How to Begin Without Diving Into the Deep End
If you've been afraid of your grief for a long time, you don't have to start by going all the way in. Healing happens in small, manageable moments — in doses your nervous system can actually tolerate and integrate.
Here are some gentle ways to begin:
Name what you've lost. Not just the obvious losses but all of them. Naming it is the first act of honoring it.
Notice what happens in your body. Where do you feel the grief? The tightness in your chest? The ache behind your sternum? The pull to look away? Try placing a hand there. Offer a slow breath. You don't have to fix it. Just meet it with a little bit of awareness and see what happens.
Let the waves come when they come. Grief has its own rhythm and it mostly knows what it needs. Try not to shut it down before it's finished.
Stop trying to move on and start moving with it. Our culture treats grief like a problem to solve... something to get over and get back to normal. But grief doesn't follow a timeline and it doesn't respond well to being rushed. Let it change shape as it needs to rather than forcing it to disappear on your schedule.
Rest. This one sounds simple and it's not. Grieving is actually metabolically demanding. It takes real energy. Your body needs time to recover and integrate. Rest is part of the process.
Find support. This is the most important one. Grieving alone, in isolation, almost always makes it harder. The nervous system needs relationship to fully process grief, it needs the co-regulation of another person who is not overwhelmed by what you're feeling and who can help you stay in the wave without going under. That is exactly what therapy and especially a therapy intensive, provides.

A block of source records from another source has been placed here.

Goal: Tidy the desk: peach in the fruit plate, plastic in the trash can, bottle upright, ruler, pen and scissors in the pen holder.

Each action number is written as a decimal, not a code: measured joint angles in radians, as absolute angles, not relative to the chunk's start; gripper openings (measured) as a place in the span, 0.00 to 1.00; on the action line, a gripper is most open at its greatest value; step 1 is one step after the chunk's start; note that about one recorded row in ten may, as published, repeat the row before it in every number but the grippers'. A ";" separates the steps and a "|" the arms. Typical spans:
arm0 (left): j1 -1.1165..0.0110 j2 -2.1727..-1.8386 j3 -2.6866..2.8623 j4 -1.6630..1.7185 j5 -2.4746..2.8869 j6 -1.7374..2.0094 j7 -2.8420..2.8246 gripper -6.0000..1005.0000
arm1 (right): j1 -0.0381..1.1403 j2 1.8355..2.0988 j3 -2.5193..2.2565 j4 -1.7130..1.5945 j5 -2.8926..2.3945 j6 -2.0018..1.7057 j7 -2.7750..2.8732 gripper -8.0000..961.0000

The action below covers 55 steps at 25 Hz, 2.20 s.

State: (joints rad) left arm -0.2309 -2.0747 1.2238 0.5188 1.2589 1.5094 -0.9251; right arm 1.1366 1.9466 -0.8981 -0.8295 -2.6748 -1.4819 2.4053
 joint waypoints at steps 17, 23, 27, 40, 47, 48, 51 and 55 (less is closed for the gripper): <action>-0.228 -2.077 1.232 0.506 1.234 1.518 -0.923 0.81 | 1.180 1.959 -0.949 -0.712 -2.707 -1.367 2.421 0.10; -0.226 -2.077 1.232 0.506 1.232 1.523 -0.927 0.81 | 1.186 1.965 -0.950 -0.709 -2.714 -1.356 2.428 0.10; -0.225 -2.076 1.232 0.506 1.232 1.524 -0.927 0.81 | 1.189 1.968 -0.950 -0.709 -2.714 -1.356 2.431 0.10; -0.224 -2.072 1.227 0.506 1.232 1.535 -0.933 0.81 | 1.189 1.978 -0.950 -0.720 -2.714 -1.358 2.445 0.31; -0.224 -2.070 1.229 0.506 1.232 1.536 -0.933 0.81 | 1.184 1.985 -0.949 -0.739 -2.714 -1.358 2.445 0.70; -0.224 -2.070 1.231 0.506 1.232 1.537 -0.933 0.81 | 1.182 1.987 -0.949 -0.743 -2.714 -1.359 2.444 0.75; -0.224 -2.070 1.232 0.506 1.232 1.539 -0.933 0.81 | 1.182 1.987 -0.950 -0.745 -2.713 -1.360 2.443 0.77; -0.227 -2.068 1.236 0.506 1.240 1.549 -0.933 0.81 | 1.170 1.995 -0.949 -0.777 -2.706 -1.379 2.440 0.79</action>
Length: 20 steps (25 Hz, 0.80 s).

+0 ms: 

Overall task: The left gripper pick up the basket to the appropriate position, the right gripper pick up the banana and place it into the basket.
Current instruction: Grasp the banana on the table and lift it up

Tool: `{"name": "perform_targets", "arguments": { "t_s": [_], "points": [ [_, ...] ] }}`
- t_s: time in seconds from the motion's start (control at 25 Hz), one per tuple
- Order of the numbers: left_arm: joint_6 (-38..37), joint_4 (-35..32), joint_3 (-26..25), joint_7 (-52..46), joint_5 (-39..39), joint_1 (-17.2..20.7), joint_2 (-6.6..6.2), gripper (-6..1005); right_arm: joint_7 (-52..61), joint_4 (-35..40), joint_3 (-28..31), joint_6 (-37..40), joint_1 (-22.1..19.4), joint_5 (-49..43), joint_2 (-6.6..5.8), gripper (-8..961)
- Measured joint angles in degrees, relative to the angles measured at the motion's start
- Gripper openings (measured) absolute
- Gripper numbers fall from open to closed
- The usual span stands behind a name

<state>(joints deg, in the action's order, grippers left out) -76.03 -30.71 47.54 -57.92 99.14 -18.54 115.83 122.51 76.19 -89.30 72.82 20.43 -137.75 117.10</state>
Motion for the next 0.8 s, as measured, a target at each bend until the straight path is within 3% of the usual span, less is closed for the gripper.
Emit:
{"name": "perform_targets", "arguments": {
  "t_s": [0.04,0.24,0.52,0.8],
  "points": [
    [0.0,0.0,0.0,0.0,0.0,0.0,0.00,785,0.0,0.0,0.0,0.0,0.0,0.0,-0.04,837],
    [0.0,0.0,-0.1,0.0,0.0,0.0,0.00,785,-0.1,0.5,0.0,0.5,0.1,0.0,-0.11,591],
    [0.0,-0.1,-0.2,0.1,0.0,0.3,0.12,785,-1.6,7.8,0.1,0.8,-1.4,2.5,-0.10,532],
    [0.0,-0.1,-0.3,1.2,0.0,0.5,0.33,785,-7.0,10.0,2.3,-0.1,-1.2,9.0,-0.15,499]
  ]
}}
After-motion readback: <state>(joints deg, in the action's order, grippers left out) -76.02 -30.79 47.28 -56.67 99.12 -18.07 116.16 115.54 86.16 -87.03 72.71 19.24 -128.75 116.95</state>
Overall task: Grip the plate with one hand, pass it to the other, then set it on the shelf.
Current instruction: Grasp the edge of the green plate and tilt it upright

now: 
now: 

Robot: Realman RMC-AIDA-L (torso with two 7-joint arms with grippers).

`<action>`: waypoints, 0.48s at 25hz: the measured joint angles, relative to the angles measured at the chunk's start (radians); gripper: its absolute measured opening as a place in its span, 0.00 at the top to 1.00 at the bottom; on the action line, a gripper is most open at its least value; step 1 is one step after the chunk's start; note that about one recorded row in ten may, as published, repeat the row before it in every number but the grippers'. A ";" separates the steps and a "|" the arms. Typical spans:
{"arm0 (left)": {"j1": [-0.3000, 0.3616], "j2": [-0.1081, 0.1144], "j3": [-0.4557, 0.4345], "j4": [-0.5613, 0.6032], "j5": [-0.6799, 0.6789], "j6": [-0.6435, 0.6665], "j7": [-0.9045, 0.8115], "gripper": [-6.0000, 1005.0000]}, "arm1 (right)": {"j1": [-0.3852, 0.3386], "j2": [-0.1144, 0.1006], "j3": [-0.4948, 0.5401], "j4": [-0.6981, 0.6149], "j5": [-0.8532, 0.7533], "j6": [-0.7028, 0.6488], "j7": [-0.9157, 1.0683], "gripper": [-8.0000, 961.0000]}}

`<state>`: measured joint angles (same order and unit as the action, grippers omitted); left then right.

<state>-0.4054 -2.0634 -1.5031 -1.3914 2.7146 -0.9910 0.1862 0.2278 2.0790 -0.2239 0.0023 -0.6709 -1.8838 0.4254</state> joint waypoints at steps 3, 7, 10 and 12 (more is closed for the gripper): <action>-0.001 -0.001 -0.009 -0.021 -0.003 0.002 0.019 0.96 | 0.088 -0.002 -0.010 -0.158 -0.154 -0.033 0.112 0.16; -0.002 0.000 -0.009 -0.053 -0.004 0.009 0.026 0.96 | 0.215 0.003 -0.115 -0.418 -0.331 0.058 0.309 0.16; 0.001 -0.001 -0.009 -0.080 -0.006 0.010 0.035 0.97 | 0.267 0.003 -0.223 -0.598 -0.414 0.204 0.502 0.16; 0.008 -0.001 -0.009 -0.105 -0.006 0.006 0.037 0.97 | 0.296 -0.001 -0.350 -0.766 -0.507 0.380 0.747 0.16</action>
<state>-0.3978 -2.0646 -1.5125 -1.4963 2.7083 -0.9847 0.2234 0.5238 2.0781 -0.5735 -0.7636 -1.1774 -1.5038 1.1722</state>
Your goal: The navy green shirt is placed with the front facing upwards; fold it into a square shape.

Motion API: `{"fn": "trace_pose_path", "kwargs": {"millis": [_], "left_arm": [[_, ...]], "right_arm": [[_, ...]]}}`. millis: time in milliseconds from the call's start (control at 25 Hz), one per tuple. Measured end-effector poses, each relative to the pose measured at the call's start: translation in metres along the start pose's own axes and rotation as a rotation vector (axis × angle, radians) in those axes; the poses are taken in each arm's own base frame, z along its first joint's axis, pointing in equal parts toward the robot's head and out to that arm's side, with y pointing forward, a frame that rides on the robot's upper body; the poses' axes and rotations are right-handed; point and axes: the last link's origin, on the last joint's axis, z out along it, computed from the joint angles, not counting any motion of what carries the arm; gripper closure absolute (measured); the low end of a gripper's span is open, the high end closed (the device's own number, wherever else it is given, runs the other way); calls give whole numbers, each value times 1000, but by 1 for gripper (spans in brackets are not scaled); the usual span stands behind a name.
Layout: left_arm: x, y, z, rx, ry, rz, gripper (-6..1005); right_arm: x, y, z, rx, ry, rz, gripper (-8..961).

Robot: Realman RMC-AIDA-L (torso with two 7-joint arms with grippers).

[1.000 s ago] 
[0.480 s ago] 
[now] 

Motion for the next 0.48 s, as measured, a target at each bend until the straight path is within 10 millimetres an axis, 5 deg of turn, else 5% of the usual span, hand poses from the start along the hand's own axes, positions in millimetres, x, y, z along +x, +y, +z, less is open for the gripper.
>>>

Why a Therapy Intensive Can Be So Powerful for Grief Work
Grief work, maybe more than any other kind of therapeutic work, needs time.

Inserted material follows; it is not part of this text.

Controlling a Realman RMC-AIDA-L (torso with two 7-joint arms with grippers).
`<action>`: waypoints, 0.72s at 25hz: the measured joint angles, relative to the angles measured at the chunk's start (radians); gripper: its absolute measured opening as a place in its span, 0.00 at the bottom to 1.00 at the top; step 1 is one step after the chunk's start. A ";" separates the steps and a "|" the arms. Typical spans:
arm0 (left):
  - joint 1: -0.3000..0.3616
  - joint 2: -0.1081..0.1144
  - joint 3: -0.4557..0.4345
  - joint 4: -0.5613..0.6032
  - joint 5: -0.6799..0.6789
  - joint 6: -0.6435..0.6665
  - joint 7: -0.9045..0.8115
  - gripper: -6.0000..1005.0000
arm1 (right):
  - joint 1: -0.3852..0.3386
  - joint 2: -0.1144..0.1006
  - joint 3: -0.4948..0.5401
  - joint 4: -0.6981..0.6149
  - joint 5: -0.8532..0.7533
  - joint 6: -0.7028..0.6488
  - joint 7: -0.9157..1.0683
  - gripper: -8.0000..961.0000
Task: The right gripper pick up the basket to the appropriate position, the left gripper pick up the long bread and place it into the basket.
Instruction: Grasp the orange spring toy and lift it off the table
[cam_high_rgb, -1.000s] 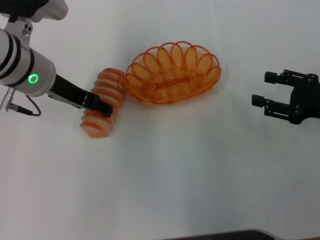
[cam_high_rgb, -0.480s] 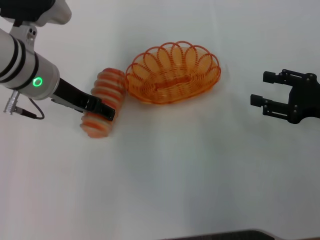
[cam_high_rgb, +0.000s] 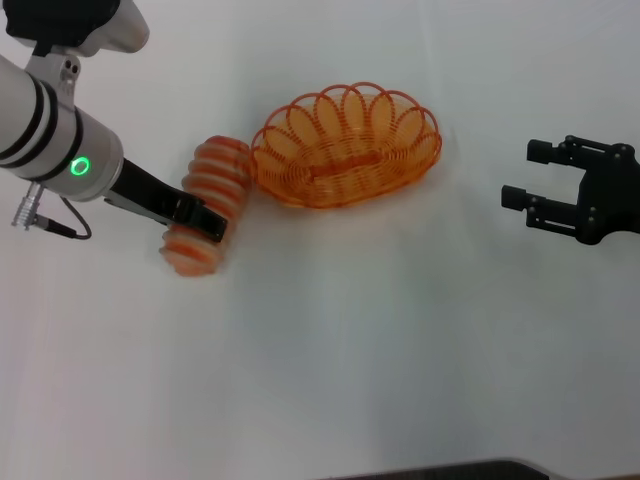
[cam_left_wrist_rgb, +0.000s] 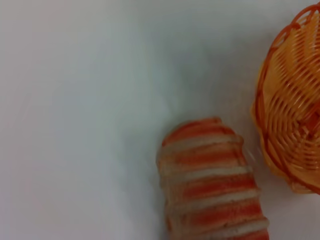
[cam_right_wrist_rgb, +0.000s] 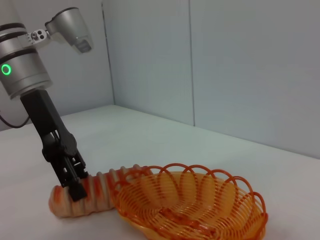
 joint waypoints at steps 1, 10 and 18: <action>0.002 0.000 -0.001 0.000 0.000 0.000 0.000 0.79 | 0.000 0.000 0.000 0.000 0.001 0.001 0.000 0.75; 0.009 0.003 -0.006 0.007 -0.003 0.002 0.003 0.60 | 0.001 0.001 0.002 0.000 0.005 0.002 0.000 0.75; 0.002 0.006 -0.037 0.035 -0.001 0.003 0.003 0.53 | 0.002 0.002 0.006 0.000 0.007 0.002 0.012 0.75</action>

It needs time to build enough safety to actually go somewhere.
A therapy intensive gives us all of that. A half-day or full day of focused, uninterrupted work means we can move at the pace the grief actually needs. We can open things and close them properly.
If you're in perimenopause carrying years of unprocessed grief alongside the very real present-tense losses of midlife, this kind of immersive, sustained support can be the thing that finally moves what has been stuck for a very long time. Grief can be the passage to something more real in our lives. You don't lose yourself in grief, but actually find yourself in it. And you don't have to go there alone.